Too bad that your legal and factual analysis is up to you usual standards, not worth a bucket of warm piss. Bond v. US held that a criminal defendant who faced jail time (loss of liberty) had standing. As no one is subject to jail time under the ACA, standing is not there.
As to your arguments that Judges nominated by Obama would not continue in office if Obama were somehow forced out (which is not happening as he is a “natural born citizen under every standard ever adopted by the US Supreme Court – you may of heard of them), you seem to forget that whole part of “approved by the Senate.” OOOOOPS.
But’s let play along for the moment and assume that the plaintiffs have standing. Usual default rules don’t apply when suing the US. Even if there is a default, the court is still required to actually look at the merits of the case, in which case your plaintiffs are again losers.
Next, your article, as your articles generally are, is full of innuendo, gossip and hearsay. “the clerk became terrifically angry” Well now, if that is not absolute proof of something going on, I don’t know what is (sarcasm alert for your readers).
Lastly (only because I have work to do and you are really not that amusing), leaving the “Honorable” off the judges name is (a) akin to a bully calling someone a nasty name on a playground, (b) guarantied to persuade the other judges of just how upset you really are and (c) guarantied to get the other judges on your side. After all, they would not want to have you take the “honorable” off their names. Oh no, now you have them so scared!!!!!!!!!
Purpura and Laster, along with Taitz and the other birthers, are sure evidence that many villages are missing their idiots.
Howard M. Appel
They sound like a couple of vexatious litigants to me. And your support of them appears to be motivated, not by any solid legal analysis, but rather by your dislike of the healthcare reforms.
“The Third Circuit’s own rules say that counsel cannot get an extension of time merely because he is too busy.” This is wrong. As Purpura and Laster note, rule 31.4 says that extensions of time have to set forth good cause and “[g]eneralities, such as that the purpose of the motion is not for delay or that counsel is too busy, are not sufficient.” But that doesn’t mean that you can’t get an extension because you’re too busy. It just means that you have to say more than “I’m too busy,” i.e., you have to give specific details about what your other obligations are so the court can gauge whether they justify an extension. The purpose of the rule is to bar parties from relying on “generalities.” The Government thus fully complied with the rule by providing a specific rundown of deadlines from other cases that fell in the same time-frame as the briefing deadline for this case.
I noted a previous report in which Purpura and Laster explained that they’re proceeding pro se because “[a]t best, lawyers get in the way.” This makes me suspect that the two are underestimating the utility of attorneys, since any halfway competent one could have explained their basic misinterpretation of 31.4 to them. The idea that attorneys would not be allowed to seek extensions on the basis of other, legitimate pre-existing obligations is absurd; that is far and away the most common reason that extensions are requested and granted.

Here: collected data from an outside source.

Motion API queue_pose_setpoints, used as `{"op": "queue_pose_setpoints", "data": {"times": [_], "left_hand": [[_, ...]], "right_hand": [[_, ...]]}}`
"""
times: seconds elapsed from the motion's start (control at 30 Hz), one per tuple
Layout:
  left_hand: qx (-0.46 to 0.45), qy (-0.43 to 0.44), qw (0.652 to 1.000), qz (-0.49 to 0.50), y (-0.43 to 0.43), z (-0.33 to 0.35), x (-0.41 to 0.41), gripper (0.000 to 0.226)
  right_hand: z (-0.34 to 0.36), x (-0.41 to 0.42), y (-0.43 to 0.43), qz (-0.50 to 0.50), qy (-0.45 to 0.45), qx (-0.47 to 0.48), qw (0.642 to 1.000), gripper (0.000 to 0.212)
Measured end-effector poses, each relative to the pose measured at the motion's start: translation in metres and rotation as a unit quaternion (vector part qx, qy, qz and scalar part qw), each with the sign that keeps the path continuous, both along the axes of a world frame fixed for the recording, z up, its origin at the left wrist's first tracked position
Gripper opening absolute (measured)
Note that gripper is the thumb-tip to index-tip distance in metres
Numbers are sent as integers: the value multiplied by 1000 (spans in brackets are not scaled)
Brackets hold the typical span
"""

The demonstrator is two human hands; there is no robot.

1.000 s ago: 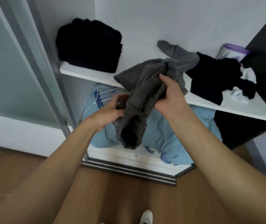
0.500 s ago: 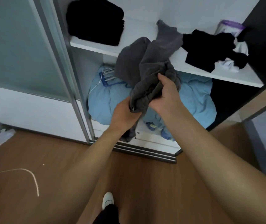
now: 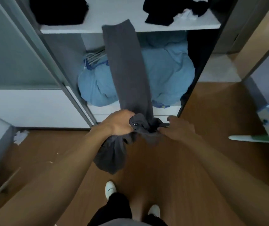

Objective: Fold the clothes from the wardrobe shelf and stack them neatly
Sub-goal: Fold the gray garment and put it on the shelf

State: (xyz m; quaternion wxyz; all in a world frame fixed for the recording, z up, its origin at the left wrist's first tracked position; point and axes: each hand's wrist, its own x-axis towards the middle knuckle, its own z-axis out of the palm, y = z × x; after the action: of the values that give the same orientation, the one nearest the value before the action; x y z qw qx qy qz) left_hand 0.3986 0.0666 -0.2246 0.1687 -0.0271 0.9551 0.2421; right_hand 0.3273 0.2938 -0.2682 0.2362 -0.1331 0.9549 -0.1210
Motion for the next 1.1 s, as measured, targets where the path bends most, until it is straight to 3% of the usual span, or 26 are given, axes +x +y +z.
{"op": "queue_pose_setpoints", "data": {"times": [0.07, 0.13, 0.17, 0.3, 0.37, 0.43, 0.67, 0.73, 0.8, 0.83, 0.93, 1.1], "left_hand": [[-3, -5, 1000, -25, 18, 6, 2, 8], [-3, -3, 999, -50, 31, 14, 4, 5], [-5, 0, 998, -62, 36, 18, 6, 4], [12, 28, 997, -66, 34, 30, 14, 6], [35, 26, 998, -53, 24, 34, 24, 15], [77, 35, 996, -28, 12, 36, 38, 24], [140, 106, 984, 42, -45, 31, 80, 26], [146, 126, 979, 64, -58, 25, 90, 26], [149, 152, 974, 76, -66, 17, 97, 25], [148, 155, 974, 78, -69, 14, 99, 25], [124, 136, 981, 57, -75, 4, 105, 21], [64, 81, 993, 56, -98, -17, 109, 27]], "right_hand": [[6, 18, 14, 50, 12, -115, 992, 73], [21, 39, 14, 93, -39, -269, 958, 76], [27, 48, 11, 106, -46, -302, 946, 78], [41, 76, -9, 80, -6, -275, 958, 78], [43, 85, -22, 54, 6, -242, 969, 54], [43, 92, -35, 22, -12, -274, 962, 26], [66, 111, -75, -16, -124, -403, 907, 19], [73, 115, -83, -65, -217, -453, 862, 8], [81, 119, -90, -108, -306, -501, 802, 11], [83, 119, -94, -113, -312, -506, 796, 15], [85, 122, -107, -127, -237, -480, 835, 22], [85, 124, -119, -167, -156, -499, 836, 34]]}}
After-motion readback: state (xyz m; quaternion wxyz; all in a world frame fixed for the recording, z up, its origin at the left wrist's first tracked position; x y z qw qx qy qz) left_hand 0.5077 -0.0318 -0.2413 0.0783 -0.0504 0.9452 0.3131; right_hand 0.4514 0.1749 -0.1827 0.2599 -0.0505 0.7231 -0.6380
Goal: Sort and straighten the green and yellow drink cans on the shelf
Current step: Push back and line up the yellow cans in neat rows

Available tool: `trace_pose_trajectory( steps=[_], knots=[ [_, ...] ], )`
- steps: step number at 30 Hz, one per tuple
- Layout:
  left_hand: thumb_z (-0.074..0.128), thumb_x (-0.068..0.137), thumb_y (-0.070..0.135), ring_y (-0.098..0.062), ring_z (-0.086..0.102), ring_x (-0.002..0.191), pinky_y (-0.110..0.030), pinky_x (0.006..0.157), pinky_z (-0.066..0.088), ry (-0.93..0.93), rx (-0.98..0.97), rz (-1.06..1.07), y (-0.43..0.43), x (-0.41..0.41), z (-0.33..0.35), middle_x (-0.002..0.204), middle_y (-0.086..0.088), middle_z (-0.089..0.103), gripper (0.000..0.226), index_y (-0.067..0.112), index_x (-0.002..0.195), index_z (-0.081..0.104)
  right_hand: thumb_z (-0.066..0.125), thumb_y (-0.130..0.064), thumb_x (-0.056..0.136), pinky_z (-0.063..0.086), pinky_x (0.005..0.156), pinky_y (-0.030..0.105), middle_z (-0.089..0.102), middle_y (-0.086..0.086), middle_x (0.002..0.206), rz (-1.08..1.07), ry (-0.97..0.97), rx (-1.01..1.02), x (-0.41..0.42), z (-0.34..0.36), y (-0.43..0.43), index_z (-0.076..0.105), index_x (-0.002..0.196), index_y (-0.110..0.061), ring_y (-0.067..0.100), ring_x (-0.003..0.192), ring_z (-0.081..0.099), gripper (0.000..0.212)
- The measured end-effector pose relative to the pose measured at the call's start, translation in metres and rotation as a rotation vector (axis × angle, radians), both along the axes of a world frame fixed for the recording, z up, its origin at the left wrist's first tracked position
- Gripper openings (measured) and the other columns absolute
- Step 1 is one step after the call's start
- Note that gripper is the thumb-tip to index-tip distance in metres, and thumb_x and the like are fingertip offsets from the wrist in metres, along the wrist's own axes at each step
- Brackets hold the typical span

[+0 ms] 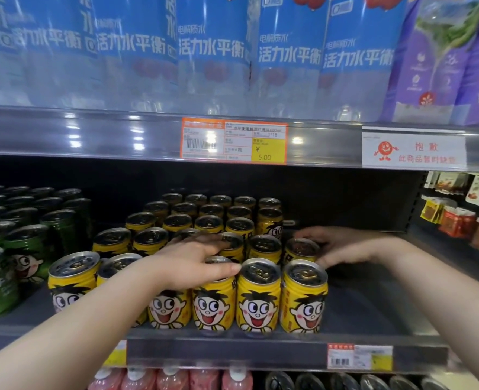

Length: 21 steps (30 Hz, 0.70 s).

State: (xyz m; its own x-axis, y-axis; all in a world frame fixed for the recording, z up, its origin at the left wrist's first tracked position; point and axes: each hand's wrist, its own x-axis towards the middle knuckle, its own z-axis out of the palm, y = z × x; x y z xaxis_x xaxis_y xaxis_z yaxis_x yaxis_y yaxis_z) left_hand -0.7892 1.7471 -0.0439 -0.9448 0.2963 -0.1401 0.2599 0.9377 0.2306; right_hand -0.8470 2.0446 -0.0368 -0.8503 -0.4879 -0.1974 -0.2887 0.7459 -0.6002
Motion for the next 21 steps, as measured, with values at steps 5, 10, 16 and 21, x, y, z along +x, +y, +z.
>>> trace_pose_trajectory(
  steps=[5, 10, 16, 21],
  knots=[
    [0.023, 0.072, 0.079, -0.016, 0.010, 0.145, -0.042, 0.118, 0.013, 0.011, -0.049, 0.000, 0.003, 0.000, -0.001, 0.157, 0.014, 0.004, 0.080, 0.045, 0.144, 0.015, 0.065, -0.029, 0.071, 0.041, 0.104, 0.033, 0.048, -0.020, 0.127, -0.028, -0.063, -0.101, -0.006, 0.008, -0.006, 0.042, 0.122, -0.046, 0.005, 0.120, 0.045, 0.059],
    [0.024, 0.076, 0.076, -0.014, 0.004, 0.145, -0.042, 0.118, 0.007, 0.009, -0.071, -0.009, 0.004, 0.001, 0.001, 0.158, 0.013, 0.003, 0.078, 0.043, 0.145, 0.012, 0.058, -0.026, 0.091, 0.040, 0.076, 0.009, 0.054, -0.002, 0.129, -0.154, 0.235, -0.087, -0.042, 0.007, -0.030, 0.051, 0.129, -0.023, 0.007, 0.106, 0.051, 0.038],
    [0.031, 0.083, 0.070, -0.012, 0.005, 0.145, -0.040, 0.118, 0.009, 0.016, -0.048, 0.010, 0.004, 0.001, 0.000, 0.156, 0.016, 0.007, 0.069, 0.043, 0.145, 0.014, 0.070, -0.025, 0.081, 0.037, 0.089, 0.025, 0.049, 0.000, 0.130, -0.223, 0.235, -0.134, -0.078, -0.007, -0.057, 0.042, 0.136, -0.020, 0.021, 0.123, 0.046, 0.062],
    [0.034, 0.085, 0.068, -0.010, 0.006, 0.145, -0.038, 0.118, 0.009, 0.021, -0.035, 0.026, 0.005, 0.001, 0.000, 0.156, 0.017, 0.008, 0.067, 0.044, 0.144, 0.015, 0.073, -0.026, 0.078, 0.037, 0.091, 0.029, 0.041, 0.008, 0.141, -0.242, 0.229, -0.116, -0.094, -0.014, -0.062, 0.036, 0.139, -0.021, 0.025, 0.127, 0.043, 0.072]
  ],
)
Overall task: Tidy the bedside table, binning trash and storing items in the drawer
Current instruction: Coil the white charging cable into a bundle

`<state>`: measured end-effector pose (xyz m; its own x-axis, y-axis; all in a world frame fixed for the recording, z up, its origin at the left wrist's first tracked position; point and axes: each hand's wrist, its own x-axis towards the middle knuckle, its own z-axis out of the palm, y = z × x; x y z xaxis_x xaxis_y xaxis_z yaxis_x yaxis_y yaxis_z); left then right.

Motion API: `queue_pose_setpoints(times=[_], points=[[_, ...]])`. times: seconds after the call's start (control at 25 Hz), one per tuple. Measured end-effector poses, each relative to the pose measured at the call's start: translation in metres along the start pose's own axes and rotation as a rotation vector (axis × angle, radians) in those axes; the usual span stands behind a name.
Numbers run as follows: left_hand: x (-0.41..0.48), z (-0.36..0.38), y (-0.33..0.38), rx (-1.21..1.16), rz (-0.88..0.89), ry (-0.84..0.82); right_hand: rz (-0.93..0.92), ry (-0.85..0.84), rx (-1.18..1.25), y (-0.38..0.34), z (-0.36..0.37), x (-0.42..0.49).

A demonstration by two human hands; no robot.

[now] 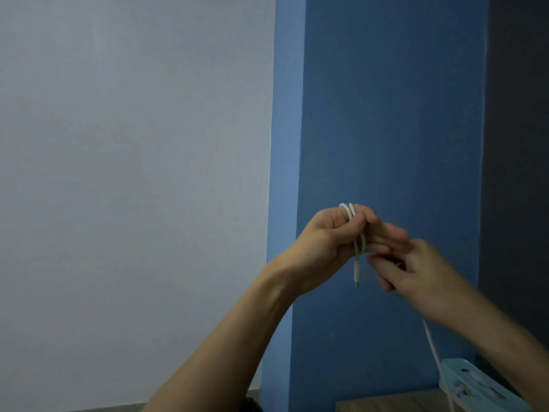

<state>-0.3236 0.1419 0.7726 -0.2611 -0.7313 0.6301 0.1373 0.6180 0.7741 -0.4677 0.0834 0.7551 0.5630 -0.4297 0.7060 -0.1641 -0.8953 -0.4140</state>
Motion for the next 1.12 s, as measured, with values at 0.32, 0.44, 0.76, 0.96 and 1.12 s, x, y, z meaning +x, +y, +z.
queue_pose_setpoints(times=[0.32, 0.44, 0.76, 0.96, 1.12], points=[[0.001, 0.001, 0.005, 0.089, 0.025, 0.053, -0.163, -0.248, -0.789, -0.033, -0.018, -0.021], [0.0, 0.002, 0.009, 0.028, -0.028, 0.025, -0.249, -0.23, -0.731, -0.038, -0.028, -0.02], [-0.01, 0.005, 0.005, 0.395, -0.139, -0.182, -0.441, 0.075, -0.488, -0.042, -0.054, -0.007], [-0.012, 0.007, 0.0, 0.226, -0.133, -0.292, -0.401, 0.156, -0.142, -0.032, -0.048, 0.008], [-0.01, 0.013, -0.006, 0.096, -0.061, -0.327, -0.315, 0.129, 0.196, -0.023, -0.043, 0.015]])
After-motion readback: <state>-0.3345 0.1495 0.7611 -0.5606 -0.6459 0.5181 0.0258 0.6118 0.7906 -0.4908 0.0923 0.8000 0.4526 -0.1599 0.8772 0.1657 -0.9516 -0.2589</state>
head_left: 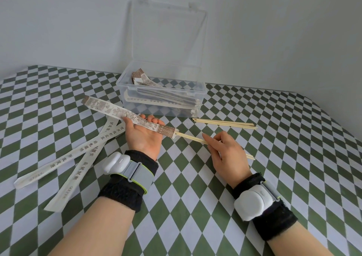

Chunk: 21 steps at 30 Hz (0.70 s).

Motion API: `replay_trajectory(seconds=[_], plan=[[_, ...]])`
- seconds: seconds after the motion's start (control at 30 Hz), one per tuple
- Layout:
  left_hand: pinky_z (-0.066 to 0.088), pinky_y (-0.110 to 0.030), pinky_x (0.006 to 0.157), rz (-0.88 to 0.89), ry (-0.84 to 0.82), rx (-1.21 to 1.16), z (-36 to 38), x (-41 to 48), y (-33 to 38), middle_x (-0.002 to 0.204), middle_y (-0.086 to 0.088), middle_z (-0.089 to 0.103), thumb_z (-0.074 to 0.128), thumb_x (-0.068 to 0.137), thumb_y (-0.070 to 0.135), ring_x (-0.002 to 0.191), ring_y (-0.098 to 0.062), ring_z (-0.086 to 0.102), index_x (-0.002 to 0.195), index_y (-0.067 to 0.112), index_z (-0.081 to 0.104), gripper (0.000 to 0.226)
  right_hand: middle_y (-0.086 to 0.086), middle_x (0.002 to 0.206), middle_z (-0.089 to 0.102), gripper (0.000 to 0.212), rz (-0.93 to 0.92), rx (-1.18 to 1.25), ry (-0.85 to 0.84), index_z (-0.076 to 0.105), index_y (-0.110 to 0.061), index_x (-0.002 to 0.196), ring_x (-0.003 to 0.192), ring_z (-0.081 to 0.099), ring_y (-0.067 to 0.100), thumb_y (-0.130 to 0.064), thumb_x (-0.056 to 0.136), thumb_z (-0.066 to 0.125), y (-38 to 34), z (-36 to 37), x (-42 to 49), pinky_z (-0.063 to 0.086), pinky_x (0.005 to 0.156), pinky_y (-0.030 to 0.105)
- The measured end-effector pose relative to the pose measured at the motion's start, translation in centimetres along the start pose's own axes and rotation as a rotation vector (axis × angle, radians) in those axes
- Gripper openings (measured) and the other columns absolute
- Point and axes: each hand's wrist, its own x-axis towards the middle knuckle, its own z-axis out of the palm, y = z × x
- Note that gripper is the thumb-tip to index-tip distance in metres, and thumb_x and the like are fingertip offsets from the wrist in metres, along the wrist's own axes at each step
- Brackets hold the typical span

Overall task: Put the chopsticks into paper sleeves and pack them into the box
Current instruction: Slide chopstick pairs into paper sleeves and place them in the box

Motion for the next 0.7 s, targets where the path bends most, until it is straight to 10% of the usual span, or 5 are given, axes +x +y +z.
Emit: replay_trajectory(seconds=[0.7], plan=[[0.041, -0.028, 0.064, 0.030, -0.026, 0.030, 0.43, -0.37, -0.10, 0.065, -0.001, 0.039, 0.024, 0.096, 0.056, 0.058, -0.015, 0.042, 0.070, 0.015, 0.039, 0.051, -0.008, 0.081, 0.049, 0.032, 0.115, 0.053, -0.167, 0.061, -0.021, 0.118, 0.061, 0.044, 0.010, -0.019, 0.095, 0.039, -0.26, 0.00, -0.02, 0.040, 0.053, 0.023]])
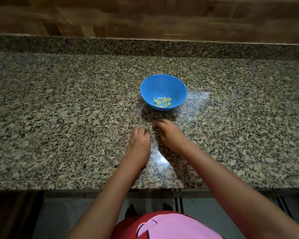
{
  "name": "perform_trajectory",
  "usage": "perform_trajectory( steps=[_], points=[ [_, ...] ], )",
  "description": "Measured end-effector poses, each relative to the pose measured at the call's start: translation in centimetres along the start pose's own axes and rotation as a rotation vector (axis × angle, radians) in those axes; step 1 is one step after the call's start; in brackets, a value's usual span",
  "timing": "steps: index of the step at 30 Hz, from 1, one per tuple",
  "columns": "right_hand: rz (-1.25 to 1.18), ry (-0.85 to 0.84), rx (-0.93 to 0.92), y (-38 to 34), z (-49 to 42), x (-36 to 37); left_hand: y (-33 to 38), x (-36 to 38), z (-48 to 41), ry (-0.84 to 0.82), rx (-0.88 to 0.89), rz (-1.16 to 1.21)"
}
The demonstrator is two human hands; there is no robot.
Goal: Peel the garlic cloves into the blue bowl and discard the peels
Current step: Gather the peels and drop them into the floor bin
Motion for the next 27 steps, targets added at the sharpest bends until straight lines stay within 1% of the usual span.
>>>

Yeah, well, hey—didn’t you read the part of Rule 31 that says that the court, or a clerk, may extend time for fourteen days max? This clerk extended it for thirty. Got an explanation for that?
And if their subsequent motions were so infirm, why won’t the court answer them? And I mean all of them.
I’ll tell you something: I’ve gotten very close to a very messy divorce. (Nunnayer bizznizz whose divorce, or what relationship to me, so don’t ask.) I watched the marital estate go almost entirely to the lawyers. It was worse than the fictitious case of Jarndyce v. Jarndyce in Charles Dickens’ blistering novel about the British Chancery system. And you wonder why those guys would conclude that they could take on the DOJ by themselves?
Besides: as like as not, any other lawyer would be a ‘fraidy cat about this case.
Actually, that’s not what the rule says. The rule does not put a cap on how long an extension can be. The only time the rule mentions 14 days is in this sentence: “A first request for an extension of 14 days or less may be made by telephone or in writing.” Seriously, where did you get your interpretation? You’re just making it up as you go.
And your obsession with Bond is staggeringly misplaced. As has been pointed out repeatedly, Bond was charged under a criminal statute which put her in a completely different position that these two.
You should go back and actually read the District Court’s dismissal memo; specifically pages 7 and 8 where it talks about standing.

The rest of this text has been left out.